Work instruction
From the data that follows, print exactly the lines starting at the one containing "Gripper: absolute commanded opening" and ending at the one containing "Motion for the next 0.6"; include both of them and nothing more.
-- Data for this task follows --
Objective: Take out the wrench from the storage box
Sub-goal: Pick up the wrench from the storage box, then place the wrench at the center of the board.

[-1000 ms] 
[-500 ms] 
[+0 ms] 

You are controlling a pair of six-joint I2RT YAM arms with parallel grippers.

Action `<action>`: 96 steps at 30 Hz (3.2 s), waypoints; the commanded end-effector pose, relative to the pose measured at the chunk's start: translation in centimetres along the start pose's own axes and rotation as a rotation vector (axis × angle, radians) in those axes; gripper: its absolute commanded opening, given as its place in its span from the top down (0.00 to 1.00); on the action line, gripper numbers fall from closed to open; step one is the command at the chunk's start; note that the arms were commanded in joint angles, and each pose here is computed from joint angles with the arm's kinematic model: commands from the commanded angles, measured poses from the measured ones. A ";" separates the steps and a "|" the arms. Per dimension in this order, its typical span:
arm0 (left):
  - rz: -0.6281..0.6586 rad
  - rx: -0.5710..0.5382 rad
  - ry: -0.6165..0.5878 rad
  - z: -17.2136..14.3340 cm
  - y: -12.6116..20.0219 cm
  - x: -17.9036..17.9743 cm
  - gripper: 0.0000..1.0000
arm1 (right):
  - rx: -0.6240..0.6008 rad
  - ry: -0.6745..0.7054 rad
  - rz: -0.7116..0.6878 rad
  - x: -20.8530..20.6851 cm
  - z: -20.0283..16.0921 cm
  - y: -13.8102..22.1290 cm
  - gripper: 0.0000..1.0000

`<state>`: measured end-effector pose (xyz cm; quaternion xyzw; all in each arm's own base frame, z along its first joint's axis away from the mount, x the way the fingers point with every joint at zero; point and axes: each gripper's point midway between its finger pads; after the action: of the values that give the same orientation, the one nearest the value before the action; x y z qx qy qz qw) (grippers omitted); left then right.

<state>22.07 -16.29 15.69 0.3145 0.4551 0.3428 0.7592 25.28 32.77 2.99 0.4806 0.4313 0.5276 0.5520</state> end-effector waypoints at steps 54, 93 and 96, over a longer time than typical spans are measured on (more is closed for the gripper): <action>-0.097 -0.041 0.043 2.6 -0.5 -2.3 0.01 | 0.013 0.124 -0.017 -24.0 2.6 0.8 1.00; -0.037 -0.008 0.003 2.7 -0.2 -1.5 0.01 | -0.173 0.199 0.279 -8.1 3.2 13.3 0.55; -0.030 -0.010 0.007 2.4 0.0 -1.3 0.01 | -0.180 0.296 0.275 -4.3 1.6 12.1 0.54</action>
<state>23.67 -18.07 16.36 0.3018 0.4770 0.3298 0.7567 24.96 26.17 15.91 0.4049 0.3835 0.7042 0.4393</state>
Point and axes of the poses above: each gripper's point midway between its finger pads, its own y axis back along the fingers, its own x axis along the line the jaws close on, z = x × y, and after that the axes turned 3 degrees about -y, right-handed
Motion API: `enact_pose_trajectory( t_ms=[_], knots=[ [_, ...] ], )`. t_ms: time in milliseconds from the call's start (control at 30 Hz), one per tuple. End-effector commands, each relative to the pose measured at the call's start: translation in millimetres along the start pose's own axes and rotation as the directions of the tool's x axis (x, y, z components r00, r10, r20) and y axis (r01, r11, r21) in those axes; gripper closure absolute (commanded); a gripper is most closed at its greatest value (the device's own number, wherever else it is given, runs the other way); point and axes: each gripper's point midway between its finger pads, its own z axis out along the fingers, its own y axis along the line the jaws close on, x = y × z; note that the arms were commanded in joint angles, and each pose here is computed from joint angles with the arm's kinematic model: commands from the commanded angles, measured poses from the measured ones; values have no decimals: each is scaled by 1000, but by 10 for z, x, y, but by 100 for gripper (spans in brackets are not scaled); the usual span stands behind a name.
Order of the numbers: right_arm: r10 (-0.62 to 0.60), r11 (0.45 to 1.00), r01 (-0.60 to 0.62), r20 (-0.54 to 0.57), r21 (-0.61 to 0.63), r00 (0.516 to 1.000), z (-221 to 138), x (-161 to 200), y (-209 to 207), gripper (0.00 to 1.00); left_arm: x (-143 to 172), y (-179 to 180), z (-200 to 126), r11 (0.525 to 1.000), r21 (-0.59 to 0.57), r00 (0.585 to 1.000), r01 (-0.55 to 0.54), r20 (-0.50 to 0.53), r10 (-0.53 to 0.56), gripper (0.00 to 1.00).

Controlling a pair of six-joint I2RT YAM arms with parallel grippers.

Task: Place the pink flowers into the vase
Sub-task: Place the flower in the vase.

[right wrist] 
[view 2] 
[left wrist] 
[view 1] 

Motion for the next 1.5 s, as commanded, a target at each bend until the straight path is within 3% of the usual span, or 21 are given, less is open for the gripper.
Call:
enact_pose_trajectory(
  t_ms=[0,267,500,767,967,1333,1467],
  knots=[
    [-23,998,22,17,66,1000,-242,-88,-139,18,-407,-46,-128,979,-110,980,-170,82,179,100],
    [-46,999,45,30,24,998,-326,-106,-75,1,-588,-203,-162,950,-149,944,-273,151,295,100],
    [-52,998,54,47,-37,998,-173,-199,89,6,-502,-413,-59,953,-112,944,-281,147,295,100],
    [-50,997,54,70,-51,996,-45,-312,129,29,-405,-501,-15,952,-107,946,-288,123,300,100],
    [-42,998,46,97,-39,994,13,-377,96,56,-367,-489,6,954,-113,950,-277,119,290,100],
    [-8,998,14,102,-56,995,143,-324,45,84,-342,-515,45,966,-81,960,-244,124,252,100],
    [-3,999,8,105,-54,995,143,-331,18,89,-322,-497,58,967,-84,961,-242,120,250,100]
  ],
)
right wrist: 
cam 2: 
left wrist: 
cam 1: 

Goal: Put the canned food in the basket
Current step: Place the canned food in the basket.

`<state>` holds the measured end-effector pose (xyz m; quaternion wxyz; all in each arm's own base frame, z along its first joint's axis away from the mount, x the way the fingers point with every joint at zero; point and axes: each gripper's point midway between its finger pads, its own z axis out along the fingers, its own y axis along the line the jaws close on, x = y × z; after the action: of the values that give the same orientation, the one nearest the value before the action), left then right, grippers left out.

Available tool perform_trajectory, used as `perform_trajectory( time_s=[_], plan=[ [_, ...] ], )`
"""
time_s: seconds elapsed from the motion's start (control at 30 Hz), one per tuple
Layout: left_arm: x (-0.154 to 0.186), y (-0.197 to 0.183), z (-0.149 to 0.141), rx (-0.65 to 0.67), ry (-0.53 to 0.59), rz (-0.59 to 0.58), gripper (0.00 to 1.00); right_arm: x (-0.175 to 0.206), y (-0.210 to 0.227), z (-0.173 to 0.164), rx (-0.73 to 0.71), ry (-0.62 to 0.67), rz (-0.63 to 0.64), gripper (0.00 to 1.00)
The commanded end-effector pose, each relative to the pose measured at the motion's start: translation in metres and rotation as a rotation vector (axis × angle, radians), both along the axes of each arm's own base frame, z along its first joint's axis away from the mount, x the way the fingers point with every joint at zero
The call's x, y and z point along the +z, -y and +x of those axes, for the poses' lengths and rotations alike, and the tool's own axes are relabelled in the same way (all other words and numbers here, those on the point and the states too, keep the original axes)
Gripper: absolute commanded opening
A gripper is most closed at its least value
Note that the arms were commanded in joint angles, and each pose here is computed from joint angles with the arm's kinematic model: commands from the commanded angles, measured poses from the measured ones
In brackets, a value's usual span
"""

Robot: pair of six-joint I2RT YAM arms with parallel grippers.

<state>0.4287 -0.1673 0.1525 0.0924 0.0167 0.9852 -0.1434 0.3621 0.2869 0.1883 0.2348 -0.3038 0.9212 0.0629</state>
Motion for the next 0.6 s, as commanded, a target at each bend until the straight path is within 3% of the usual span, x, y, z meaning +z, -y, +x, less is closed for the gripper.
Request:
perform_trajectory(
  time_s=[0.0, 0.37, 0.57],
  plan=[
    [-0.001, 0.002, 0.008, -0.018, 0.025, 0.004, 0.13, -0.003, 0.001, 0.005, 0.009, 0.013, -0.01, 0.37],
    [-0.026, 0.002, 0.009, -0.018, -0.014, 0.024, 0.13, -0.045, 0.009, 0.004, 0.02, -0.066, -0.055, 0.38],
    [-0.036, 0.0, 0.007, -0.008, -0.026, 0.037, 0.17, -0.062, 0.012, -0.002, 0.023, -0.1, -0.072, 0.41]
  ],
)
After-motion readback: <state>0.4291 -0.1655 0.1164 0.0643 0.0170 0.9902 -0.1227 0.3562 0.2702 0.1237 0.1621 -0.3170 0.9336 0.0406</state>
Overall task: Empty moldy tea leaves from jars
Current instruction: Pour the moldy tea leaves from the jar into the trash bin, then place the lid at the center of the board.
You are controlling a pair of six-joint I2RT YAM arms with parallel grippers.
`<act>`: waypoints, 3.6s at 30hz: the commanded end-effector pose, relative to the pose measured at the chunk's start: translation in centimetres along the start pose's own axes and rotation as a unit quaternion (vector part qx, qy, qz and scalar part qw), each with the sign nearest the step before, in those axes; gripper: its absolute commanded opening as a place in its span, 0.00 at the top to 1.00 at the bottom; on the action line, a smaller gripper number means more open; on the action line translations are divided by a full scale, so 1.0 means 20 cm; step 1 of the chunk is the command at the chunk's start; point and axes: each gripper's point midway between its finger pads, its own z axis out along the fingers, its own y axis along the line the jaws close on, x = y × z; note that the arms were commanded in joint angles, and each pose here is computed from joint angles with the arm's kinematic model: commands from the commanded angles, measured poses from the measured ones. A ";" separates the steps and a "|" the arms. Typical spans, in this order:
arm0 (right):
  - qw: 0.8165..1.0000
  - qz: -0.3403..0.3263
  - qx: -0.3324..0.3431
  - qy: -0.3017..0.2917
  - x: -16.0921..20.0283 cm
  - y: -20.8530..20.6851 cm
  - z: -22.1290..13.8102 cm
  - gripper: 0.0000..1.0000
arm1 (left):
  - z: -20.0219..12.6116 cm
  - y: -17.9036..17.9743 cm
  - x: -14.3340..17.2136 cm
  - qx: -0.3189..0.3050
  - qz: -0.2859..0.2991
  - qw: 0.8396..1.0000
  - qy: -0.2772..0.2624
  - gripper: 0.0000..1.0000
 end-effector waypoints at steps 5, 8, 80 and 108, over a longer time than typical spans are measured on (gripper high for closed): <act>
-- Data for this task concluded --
Result for this exercise
Gripper: absolute commanded opening
A gripper is most closed at its least value
Note that the arms were commanded in joint angles, and each pose here is computed from joint angles with the arm's kinematic model: commands from the commanded angles, measured poses from the measured ones
In brackets, a value's usual span
"""

Robot: pair of six-joint I2RT YAM arms with parallel grippers.

<state>0.4287 -0.1673 0.1525 0.0924 0.0167 0.9852 -0.1434 0.3621 0.2869 0.1883 0.2348 -0.3038 0.9212 0.0629</state>
Motion for the next 0.6 s, as commanded, a target at each bend until the straight path is within 3% of the usual span, x, y, z meaning +z, -y, +x, less is closed for the gripper.

That concludes the answer to this exercise.